Family Mapping and Separation
There are two good reasons for family mapping
1. It is a good way for us as practitioners understand the family system and target support accordingly
2. Family members are empowered to make positive change when understand their family system better
If we do it in partnership with family members we achieve both at the same time.
We all map families – we do it on the fly in our heads (either well or badly), or we do it in note or diagram form. It would be impossible to work with anyone unless we had some way of grasping their relationships. So what are useful ways of mapping separated family systems?
As with our paperwork and record keeping, we need to know:
- The relationships around children
- The contact status of those relationships
- Any legal issues defining or limiting those relationships
In addition, we need to know their quality, in terms of how supportive they are, how co-operative or conflicted. We also need to know who else is already working with this child, father, mother, or other family member.
With this information, we and the families we are working with can see:
- Where the potential positive family support for children is: is anyone being obstructed or isolated, and how can we bring them on board?
- Where the conflict is: what are the points of agreement and dispute?
- Where the resources are in the family - and from services if needed
- Any areas of concern
We can talk through this with the person we are working with, or it may suggest action that we should take.

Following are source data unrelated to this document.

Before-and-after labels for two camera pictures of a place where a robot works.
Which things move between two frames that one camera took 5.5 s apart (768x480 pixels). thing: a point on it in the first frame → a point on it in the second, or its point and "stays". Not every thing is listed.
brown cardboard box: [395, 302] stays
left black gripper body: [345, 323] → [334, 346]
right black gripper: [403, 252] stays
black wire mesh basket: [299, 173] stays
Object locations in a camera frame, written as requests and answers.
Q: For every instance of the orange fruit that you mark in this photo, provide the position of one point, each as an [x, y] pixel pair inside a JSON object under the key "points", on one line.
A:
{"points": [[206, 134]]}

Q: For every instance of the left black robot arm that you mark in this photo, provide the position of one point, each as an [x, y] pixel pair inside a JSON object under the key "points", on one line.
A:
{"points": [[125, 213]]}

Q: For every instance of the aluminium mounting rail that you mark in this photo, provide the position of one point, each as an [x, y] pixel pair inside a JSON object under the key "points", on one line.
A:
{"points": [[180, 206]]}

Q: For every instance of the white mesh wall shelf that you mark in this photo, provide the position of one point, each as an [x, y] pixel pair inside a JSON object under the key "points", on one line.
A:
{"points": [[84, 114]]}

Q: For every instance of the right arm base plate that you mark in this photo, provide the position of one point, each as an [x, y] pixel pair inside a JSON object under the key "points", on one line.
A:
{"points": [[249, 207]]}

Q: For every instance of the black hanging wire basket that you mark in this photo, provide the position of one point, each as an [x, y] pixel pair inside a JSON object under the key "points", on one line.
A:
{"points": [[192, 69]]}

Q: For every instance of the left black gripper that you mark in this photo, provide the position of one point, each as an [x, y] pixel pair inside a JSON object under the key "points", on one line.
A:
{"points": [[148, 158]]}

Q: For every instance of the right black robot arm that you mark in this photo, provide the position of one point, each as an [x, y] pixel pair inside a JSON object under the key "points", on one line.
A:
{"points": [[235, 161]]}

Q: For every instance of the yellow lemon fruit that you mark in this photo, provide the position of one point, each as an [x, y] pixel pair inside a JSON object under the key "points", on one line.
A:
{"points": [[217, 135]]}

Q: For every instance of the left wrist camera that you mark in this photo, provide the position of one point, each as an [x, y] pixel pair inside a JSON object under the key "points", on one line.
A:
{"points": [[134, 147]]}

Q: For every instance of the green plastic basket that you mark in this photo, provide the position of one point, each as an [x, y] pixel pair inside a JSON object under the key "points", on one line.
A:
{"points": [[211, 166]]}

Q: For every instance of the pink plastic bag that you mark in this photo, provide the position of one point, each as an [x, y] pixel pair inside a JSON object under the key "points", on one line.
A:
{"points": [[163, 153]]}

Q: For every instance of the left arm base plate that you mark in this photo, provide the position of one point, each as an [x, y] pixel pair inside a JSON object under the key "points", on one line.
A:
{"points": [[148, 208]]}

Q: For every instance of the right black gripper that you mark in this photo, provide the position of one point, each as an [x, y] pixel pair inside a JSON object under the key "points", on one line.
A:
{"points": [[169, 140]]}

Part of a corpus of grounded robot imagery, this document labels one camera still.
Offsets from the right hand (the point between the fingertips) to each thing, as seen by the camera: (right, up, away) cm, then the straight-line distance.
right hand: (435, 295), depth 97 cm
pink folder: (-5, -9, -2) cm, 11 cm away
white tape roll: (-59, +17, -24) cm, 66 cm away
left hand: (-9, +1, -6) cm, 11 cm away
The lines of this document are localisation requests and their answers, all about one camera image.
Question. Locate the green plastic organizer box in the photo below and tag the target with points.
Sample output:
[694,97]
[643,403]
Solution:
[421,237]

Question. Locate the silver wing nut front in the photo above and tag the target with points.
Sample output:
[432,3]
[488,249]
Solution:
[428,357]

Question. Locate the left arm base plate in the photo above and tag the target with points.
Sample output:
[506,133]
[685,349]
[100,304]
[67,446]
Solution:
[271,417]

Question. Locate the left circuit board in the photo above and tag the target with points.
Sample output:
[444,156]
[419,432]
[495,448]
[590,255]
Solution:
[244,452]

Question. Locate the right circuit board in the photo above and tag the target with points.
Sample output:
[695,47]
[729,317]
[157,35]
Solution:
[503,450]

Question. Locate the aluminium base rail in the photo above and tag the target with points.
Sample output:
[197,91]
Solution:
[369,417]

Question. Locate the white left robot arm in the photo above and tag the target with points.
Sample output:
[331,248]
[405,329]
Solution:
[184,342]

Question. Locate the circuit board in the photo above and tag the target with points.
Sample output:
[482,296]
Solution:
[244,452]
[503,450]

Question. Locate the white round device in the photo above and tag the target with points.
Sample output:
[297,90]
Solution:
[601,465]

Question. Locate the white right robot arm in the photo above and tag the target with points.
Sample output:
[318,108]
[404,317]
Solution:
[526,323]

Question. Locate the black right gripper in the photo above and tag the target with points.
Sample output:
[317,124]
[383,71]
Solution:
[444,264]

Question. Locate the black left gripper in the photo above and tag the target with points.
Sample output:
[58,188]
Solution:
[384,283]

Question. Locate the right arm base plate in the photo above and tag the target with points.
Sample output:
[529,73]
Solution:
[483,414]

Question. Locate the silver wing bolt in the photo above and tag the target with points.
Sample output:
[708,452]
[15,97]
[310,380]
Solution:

Below is an example of a separation-aware family map for you to download and use if you wish.
The advantages of this approach are that it is quick to use, attention is drawn to all potential sources of support for children, and it prompts you to include important separation-specific information. It uses the same key as the separation-aware supplementary sheets available in the paperwork section.

However, there are many ways of drawing family maps, and it can be useful to draw them by hand. The process in itself can be very helpful in broadening awareness. For example if a child does it, they can use drawings of faces, or circles of different sizes to show who is important to them. The way they draw and who is drawn close to whom, and who left out can be revealing. Adults may also draw their own, or can do it together. They can be organic, free hand affairs, or technically careful, following accepted genogram rules.